Now, this is the resistance, which, amateur traders are focusing on and they see the prices moving above that, they immediately pile on to longs. They might have even placed a stop loss long order above this reference and expecting that this breakout will continue and we will move much higher from these levels. That actually happens a while later.
You actually see prices breaking out and moving higher, but this is precisely the time when the smart money is waiting for these amateurs to enter a position. As soon as they enter, the SM slam it back down and actually move down for three days in sequence, and anybody who was trying to buy here, they had to throw in the towel at some point in time, as soon as they are out of the market, look what happens market starts moving higher.

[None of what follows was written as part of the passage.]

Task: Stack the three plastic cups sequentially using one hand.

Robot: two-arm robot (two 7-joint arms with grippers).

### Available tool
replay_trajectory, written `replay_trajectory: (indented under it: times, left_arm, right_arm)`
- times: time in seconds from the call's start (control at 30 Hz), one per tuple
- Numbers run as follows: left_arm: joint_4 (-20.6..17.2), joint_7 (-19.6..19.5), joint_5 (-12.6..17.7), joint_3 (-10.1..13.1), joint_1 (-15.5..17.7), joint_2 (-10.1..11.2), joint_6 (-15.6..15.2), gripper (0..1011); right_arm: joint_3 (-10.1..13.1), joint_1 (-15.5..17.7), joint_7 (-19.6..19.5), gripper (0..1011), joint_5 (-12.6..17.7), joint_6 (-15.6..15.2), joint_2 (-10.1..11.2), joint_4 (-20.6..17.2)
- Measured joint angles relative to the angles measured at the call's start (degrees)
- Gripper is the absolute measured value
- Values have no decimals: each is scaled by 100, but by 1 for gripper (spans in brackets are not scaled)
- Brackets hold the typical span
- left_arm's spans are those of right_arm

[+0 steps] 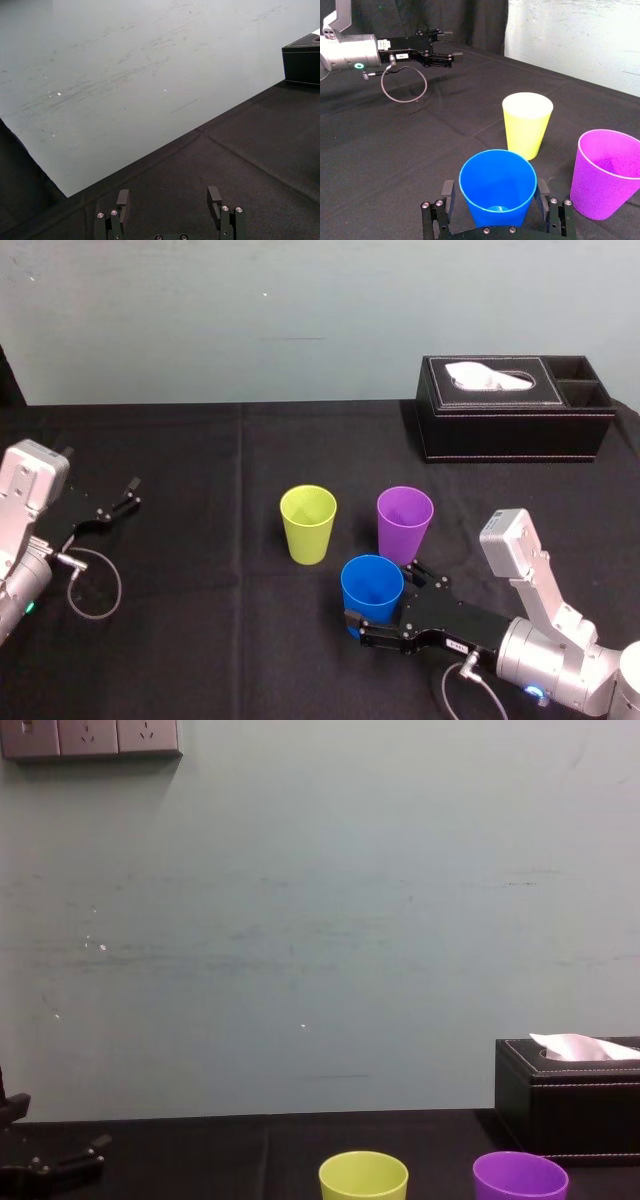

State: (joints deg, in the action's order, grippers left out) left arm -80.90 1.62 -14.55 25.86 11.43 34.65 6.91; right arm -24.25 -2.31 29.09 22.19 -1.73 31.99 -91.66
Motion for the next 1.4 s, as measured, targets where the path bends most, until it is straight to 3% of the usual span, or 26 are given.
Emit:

And that is precisely where this red arrow comes in. That is a VSA signal. By the way, this is a VSA chart I have programmed all the signals on the VSA chart. So that is one of the ways smart money traps you in a failed break out.
Let’s look at another example a stop hunt. Here, you already have a nice sign of weakness. How do you find a sign of weakness? The bar has closed way below the days high very close to that is low.

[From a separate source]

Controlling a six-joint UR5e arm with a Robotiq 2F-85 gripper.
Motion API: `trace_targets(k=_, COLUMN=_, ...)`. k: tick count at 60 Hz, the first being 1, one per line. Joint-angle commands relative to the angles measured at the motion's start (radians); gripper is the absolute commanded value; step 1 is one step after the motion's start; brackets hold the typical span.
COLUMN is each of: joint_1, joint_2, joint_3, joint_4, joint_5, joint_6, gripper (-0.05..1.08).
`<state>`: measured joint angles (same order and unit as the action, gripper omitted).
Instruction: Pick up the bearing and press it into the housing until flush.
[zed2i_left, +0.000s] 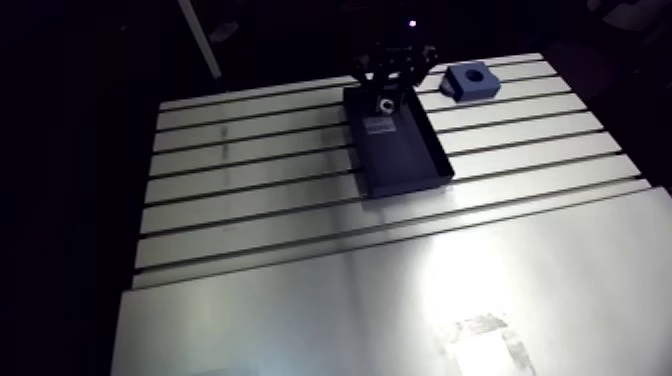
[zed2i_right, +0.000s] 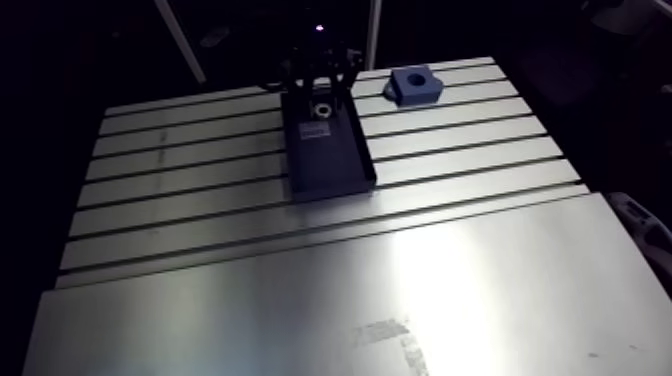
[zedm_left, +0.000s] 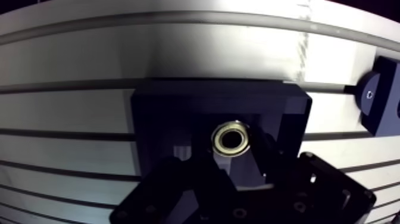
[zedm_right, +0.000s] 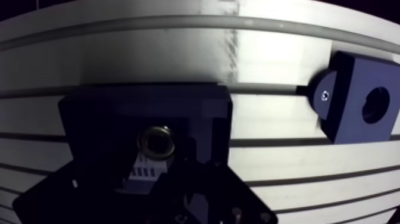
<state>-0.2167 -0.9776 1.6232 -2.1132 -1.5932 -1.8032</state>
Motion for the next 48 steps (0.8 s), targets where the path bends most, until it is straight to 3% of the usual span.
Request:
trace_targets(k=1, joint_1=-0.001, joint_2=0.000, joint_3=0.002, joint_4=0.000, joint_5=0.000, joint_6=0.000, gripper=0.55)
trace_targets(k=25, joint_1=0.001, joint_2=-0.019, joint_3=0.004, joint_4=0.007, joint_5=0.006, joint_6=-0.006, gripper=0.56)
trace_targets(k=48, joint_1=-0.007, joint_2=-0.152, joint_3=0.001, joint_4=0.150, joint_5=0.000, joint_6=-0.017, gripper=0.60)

The volume has increased here, as you can see. And all that suggests that sellers were actually very strong. And what happens after that? Immediately, the next day goes a bit lower but then closes near the high. And on the third day, we actually take out the high of this bar where the sellers were supposed to be very strong. Now, what the amateur traders are feeling that this was a nice signal where sellers exerted much of strength and now we are breaking out above that bar.
It means that the buyers are in complete control and we should see higher prices. But if you closely observe this breakout bar. What you’ll see is that the range is very narrow. Even the volume is very low. And that is when you get a signal called as no demand. I have a cheat sheet to tell you what exactly these signals mean. Whenever you see no demand it tells us that the buyers are not interested in higher prices.

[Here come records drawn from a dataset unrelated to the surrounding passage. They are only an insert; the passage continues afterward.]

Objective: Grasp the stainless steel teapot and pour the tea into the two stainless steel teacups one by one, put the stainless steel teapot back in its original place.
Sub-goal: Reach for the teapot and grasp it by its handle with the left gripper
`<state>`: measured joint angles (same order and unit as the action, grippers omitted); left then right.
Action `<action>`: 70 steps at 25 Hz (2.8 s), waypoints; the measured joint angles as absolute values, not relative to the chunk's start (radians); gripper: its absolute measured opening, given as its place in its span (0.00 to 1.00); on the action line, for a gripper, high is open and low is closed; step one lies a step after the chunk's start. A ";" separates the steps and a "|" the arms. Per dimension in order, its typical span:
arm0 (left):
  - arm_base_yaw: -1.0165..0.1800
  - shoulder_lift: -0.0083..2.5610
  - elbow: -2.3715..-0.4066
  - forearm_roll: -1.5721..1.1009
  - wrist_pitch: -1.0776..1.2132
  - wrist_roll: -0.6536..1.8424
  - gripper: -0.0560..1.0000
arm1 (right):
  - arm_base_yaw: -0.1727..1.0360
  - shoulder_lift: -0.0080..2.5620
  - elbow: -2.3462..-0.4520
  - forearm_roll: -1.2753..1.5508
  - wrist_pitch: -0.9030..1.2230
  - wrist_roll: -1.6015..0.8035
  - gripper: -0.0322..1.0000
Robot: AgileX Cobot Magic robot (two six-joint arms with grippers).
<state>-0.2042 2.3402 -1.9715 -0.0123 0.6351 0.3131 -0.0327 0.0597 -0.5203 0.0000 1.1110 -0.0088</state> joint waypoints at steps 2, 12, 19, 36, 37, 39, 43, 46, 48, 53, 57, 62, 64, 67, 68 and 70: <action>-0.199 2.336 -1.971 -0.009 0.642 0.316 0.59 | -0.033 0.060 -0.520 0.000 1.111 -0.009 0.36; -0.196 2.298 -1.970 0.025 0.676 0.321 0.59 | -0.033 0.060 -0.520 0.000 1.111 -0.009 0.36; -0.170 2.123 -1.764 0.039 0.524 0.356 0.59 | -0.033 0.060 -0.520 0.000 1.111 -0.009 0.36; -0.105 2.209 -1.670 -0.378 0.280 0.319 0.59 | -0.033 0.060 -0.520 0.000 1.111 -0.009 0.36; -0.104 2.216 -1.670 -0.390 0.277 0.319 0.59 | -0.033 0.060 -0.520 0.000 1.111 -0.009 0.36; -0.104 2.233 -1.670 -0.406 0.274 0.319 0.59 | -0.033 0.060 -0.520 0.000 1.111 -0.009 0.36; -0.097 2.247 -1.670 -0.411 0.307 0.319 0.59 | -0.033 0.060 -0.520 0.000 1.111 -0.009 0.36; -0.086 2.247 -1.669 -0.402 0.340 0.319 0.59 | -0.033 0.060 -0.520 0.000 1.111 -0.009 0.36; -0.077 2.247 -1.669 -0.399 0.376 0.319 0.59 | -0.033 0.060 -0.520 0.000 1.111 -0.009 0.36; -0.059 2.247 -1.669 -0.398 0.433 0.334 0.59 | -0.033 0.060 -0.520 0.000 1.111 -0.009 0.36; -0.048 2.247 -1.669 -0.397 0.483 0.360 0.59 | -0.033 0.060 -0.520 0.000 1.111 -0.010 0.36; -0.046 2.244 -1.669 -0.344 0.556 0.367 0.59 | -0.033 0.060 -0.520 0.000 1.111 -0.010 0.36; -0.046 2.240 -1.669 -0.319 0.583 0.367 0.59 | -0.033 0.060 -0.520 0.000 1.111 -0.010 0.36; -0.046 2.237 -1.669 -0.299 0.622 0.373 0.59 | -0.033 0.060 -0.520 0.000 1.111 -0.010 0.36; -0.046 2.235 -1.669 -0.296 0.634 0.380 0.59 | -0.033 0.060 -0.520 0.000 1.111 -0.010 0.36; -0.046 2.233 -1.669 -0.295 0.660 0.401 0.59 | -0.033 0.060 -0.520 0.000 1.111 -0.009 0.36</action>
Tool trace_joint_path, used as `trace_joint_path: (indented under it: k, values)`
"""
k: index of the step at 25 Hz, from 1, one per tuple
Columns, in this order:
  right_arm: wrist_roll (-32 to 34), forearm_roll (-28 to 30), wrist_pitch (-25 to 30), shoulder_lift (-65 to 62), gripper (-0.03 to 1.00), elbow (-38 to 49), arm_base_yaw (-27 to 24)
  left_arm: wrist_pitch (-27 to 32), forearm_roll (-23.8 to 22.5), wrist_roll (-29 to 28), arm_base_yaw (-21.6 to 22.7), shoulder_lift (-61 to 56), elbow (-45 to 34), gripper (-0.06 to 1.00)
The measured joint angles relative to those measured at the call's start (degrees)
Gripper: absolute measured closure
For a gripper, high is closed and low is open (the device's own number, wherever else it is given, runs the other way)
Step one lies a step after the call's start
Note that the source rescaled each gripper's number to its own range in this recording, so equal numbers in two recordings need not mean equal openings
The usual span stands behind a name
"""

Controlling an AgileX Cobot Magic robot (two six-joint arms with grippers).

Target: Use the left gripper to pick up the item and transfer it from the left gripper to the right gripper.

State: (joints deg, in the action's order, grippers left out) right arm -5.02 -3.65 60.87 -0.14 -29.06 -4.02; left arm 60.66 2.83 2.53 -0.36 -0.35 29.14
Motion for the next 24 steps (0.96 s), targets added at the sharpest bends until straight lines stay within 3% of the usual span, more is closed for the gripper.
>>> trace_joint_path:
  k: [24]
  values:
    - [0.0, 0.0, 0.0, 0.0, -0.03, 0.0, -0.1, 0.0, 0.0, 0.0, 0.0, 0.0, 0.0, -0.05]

And look what happened exactly the day you feel that the market is going to break out we start moving lower. That is how smart money traps you.
Let’s look at another example this time of failed break down. Here what you see is that we actually moved higher, we topped out and now we are moving down with some confidence. And you see this important high volume node on the volume profile. I use these as support and resistance. I have marked this green line as support and I even have marked this consolidation area in this blue rectangle and see what is happening.
We have broken down below that particular reference strongly the volume is increasing. All the signs are there to suggest that the trend is going to continue down. And as soon as you start selling what happens, market starts to move sideways.
Now, why did this happen? Is there a way you can find out that this kind of thing is going to happen and this is not the right time to enter? Well, definitely there is. That is what we are we are going to look at it right now.
VSA consist of three important factors…
I would like to say that smart traders are traders which have more staying power, more capital, more know how, more know what, more everything. They better in every term than an amateur trader. They are called the smart traders and they do not use VSA or they do not use any other tool like we use. For example market profiler or order flow. But their trading action gives us signals which we read using VSA.
So smart money and smart trader’s trading will generate a certain activity in the market. That activity you can read using VSA charts, so that is how the smart money or smart traders are related to VSA.
These guys come first. And based on the actions of smart money, Tom Williams designed this fantastic way of analyzing the markets. He is no more now, but he has given us the greatest gift a technical analyst can receive, formulated these VSA signals and principles. So that is what VSA actually is.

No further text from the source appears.